Qu'est ce qui vous a touché dans ce projet ? Vous savez, j'ai toujours fait cela. Cela fait 30 ans que je travaille au Maroc, j'utilise à chaque fois des médiums, des formes et des combinaisons différents avec toujours le même souci : l'art et la vie, les deux sont indissociables ; l'art, ce n'est pas uniquement des tableaux, c'est la vie. Et donc, on se trouve parachuté dans des projets de cette ampleur qui sont aussi sociaux, politiques, artistiques et humains finalement.
Pensez-vous vraiment que l'art puisse changer les choses ? En tout cas, c'est mon rêve qu'il puisse y parvenir. J'aurais aimé que la politique le fasse aussi pour nous garantir une meilleure qualité de vie et pour notre bien-être commun. Si l'art peut s'inviter à un moment donné, aux tables des négociations, pour amener un moment de poésie, pour pacifier, tout en étant très critique et bien construit, pourquoi pas ? Pour moi, c'est à chaque fois un exercice, de m'ouvrir, de voir quelle forme puis-je inventer en tant qu'artiste pour influer sur mon environnement direct.
C'est important pour vous ce côté engagé ? Dans mes projets, c'est toujours l'humain qui s'exprime avant l'artiste ! Après, l'artiste c'est une méthodologie, une sorte de une contribution par la poésie, par une certaine justesse de la forme, ça accompagne d'autres activités faites par la société civile, il y a aussi les gens qui militent, qui sont engagés autrement via d'autres médiums, par d'autres formes, d'autres moyens d'expression.

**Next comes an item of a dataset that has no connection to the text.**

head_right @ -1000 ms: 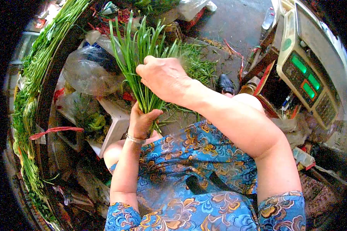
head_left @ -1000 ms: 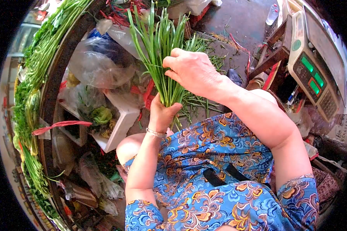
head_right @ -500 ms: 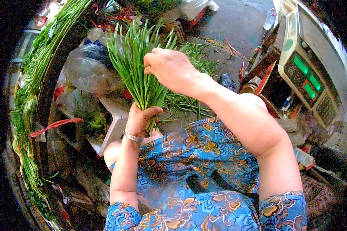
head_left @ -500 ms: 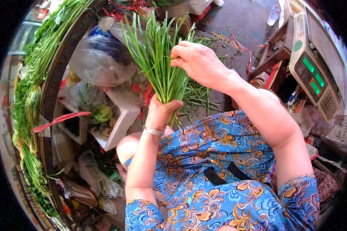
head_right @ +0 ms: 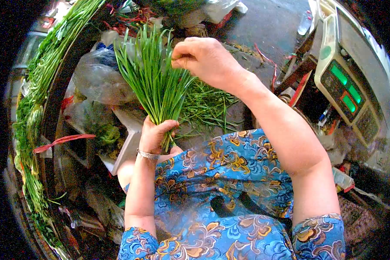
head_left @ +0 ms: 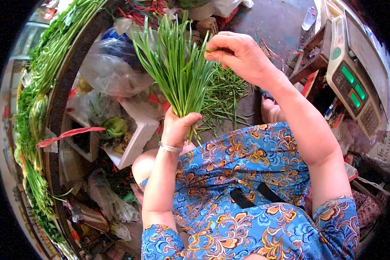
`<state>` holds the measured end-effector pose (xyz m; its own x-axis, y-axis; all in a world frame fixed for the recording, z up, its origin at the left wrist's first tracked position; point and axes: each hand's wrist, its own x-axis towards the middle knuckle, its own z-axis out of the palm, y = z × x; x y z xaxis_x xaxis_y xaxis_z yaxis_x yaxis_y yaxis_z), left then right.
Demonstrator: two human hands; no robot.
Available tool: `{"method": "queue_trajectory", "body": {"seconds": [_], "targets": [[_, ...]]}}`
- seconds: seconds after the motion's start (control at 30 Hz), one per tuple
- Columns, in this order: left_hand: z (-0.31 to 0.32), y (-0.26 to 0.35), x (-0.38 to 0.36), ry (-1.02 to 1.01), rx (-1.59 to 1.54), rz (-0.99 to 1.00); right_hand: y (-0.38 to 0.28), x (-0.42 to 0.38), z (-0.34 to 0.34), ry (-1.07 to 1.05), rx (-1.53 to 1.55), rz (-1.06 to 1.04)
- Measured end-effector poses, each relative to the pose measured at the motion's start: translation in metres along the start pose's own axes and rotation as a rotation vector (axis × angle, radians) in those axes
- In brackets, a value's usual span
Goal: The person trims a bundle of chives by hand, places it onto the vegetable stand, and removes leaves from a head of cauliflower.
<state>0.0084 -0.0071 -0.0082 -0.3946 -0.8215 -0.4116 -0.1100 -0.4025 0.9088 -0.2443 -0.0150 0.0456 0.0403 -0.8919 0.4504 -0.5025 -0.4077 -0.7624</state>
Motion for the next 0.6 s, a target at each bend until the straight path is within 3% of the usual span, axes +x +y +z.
{"method": "queue_trajectory", "body": {"seconds": [0.03, 0.1, 0.23, 0.33, 0.37, 0.47, 0.6], "targets": [[-0.001, 0.000, 0.001, 0.001, 0.001, 0.003, -0.004, -0.003, -0.001, 0.001, 0.000, -0.003], [-0.003, 0.002, 0.003, 0.047, -0.046, 0.012, -0.013, -0.006, -0.006, -0.107, 0.076, 0.196], [-0.013, 0.001, 0.007, 0.084, -0.002, 0.065, -0.001, -0.015, -0.015, -0.161, 0.120, 0.227], [-0.018, -0.002, 0.011, 0.097, 0.011, 0.104, 0.011, -0.023, -0.025, -0.236, -0.206, -0.006], [-0.019, -0.003, 0.012, 0.116, 0.027, 0.116, 0.013, -0.026, -0.025, -0.270, -0.322, 0.080], [-0.017, -0.001, 0.011, 0.146, 0.065, 0.114, 0.007, -0.029, -0.030, -0.229, -0.547, 0.048], [-0.012, -0.001, 0.009, 0.156, 0.087, 0.106, -0.005, -0.016, -0.025, -0.253, -0.421, 0.154]]}}
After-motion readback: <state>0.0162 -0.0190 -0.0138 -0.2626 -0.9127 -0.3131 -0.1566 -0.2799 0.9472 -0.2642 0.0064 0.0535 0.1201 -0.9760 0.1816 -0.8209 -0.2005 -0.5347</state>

Sinon, le désir et la quête sont les mêmes : pour le bien être de l'humanité et l'amélioration de la qualité de vie de tout un chacun.
Pour avoir choisi une forme circulaire pour l'une de vos œuvres ponctuée par des mots ? Au départ, les habitants du village m'avaient sollicité pour voir ensemble ce qu'on pouvait faire, car ils étaient contre l'implantation d'une nouvelle carrière sur leur magnifique colline, puisque cela impliquait la fin de toute vie humaine et animale autour ! Ils voulaient alors se faire entendre et rendre public leur parole, et donc, chacun a improvisé un terme, à sa manière, pour nous retrouver avec des termes comme « la lilkariane ». C'est aussi un travail sur l'espace public puisque la parole devient publique. Donc, chaque membre du douar y a laissé une sorte d'empreinte, pour signifier son refus de la chose, dénoncer et protester à sa façon. Moi, par la suite, j'ai juste mis en scène leurs actions. Avec toujours ce souci de l'esthétique ? Oui, pour qu'on puisse passer les choses de la manière la plus belle, la plus poétique et la plus pacifique possible, car on ne voudrait surtout pas engendrer la violence. Ce n'est pas avec la violence qu'on construit, mais plutôt avec la beauté ; c'est en tout cas, mon pari. C'est pourquoi dans tous mes projets, au-delà du côté esthétique, il y a une certaine forme d'intelligence, dans la recherche formelle…Les « artistes » sont des gens qui tendent en quelque sorte le micro, ils sont la voix des sans-voix. Et donc, en tant qu'artiste, j'ai un pouvoir de communication et peut être même de persuasion.
L'art pour vous, c'est quoi ? L'art c'est tout pour moi, c'est mon projet de vie, c'est pour cela que je le mélange, je le télescope, je le fracasse contre des questions qui me dépassent mais c'est un outil formidable, ça dépend comment on l'utilise !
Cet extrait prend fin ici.